• **Problem description**
Restate word for word the lines of the data below, from the first through the one that has "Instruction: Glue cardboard".

*** Begin section ***

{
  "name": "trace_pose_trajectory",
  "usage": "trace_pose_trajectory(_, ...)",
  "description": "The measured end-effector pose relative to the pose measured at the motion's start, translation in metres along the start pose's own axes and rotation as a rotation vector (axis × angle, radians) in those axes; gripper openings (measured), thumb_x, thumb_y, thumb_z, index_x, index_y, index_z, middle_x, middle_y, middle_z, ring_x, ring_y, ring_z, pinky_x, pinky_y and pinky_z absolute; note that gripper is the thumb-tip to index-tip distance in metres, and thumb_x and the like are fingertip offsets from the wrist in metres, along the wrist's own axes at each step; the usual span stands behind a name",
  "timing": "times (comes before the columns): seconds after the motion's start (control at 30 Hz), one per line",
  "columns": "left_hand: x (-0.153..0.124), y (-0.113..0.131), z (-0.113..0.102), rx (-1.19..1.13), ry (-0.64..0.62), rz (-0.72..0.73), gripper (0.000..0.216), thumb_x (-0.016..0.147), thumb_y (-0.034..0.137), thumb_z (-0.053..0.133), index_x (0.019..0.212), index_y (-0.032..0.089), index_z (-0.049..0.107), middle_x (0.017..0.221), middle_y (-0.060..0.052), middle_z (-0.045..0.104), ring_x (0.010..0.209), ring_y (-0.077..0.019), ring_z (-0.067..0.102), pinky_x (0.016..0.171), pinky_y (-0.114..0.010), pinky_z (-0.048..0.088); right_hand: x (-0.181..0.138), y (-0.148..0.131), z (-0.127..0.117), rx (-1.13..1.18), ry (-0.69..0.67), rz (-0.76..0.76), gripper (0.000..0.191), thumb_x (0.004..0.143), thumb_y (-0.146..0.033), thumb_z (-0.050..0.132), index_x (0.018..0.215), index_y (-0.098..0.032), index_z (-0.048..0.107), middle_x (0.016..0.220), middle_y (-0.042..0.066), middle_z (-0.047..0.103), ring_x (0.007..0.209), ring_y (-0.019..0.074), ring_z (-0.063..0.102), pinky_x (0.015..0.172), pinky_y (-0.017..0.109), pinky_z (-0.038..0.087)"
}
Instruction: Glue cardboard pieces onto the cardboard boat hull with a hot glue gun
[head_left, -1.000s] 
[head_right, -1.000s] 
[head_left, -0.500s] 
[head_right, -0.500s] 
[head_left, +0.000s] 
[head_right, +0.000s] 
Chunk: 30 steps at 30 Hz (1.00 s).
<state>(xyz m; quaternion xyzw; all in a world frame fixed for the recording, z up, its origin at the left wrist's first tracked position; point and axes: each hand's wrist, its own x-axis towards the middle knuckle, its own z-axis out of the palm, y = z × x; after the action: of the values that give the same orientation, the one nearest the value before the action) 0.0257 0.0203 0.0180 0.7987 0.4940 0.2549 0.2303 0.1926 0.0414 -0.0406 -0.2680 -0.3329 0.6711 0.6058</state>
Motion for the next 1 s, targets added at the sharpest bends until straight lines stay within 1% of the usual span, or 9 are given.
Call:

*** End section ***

• **Written solution**
{
  "name": "trace_pose_trajectory",
  "usage": "trace_pose_trajectory(_, ...)",
  "description": "The measured end-effector pose relative to the pose measured at the motion's start, translation in metres along the start pose's own axes and rotation as a rotation vector (axis × angle, radians) in those axes; gripper openings (measured), thumb_x, thumb_y, thumb_z, index_x, index_y, index_z, middle_x, middle_y, middle_z, ring_x, ring_y, ring_z, pinky_x, pinky_y and pinky_z absolute; note that gripper is the thumb-tip to index-tip distance in metres, and thumb_x and the like are fingertip offsets from the wrist in metres, along the wrist's own axes at each step; the usual span stands behind a name",
  "timing": "times (comes before the columns): seconds after the motion's start (control at 30 Hz), one per line",
  "columns": "left_hand: x (-0.153..0.124), y (-0.113..0.131), z (-0.113..0.102), rx (-1.19..1.13), ry (-0.64..0.62), rz (-0.72..0.73), gripper (0.000..0.216), thumb_x (-0.016..0.147), thumb_y (-0.034..0.137), thumb_z (-0.053..0.133), index_x (0.019..0.212), index_y (-0.032..0.089), index_z (-0.049..0.107), middle_x (0.017..0.221), middle_y (-0.060..0.052), middle_z (-0.045..0.104), ring_x (0.010..0.209), ring_y (-0.077..0.019), ring_z (-0.067..0.102), pinky_x (0.016..0.171), pinky_y (-0.114..0.010), pinky_z (-0.048..0.088); right_hand: x (-0.181..0.138), y (-0.148..0.131), z (-0.127..0.117), rx (-1.13..1.18), ry (-0.69..0.67), rz (-0.76..0.76), gripper (0.000..0.191), thumb_x (0.004..0.143), thumb_y (-0.146..0.033), thumb_z (-0.050..0.132), index_x (0.018..0.215), index_y (-0.098..0.032), index_z (-0.048..0.107), middle_x (0.016..0.220), middle_y (-0.042..0.066), middle_z (-0.047..0.103), ring_x (0.007..0.209), ring_y (-0.019..0.074), ring_z (-0.063..0.102), pinky_x (0.015..0.172), pinky_y (-0.017..0.109), pinky_z (-0.038..0.087)"
}
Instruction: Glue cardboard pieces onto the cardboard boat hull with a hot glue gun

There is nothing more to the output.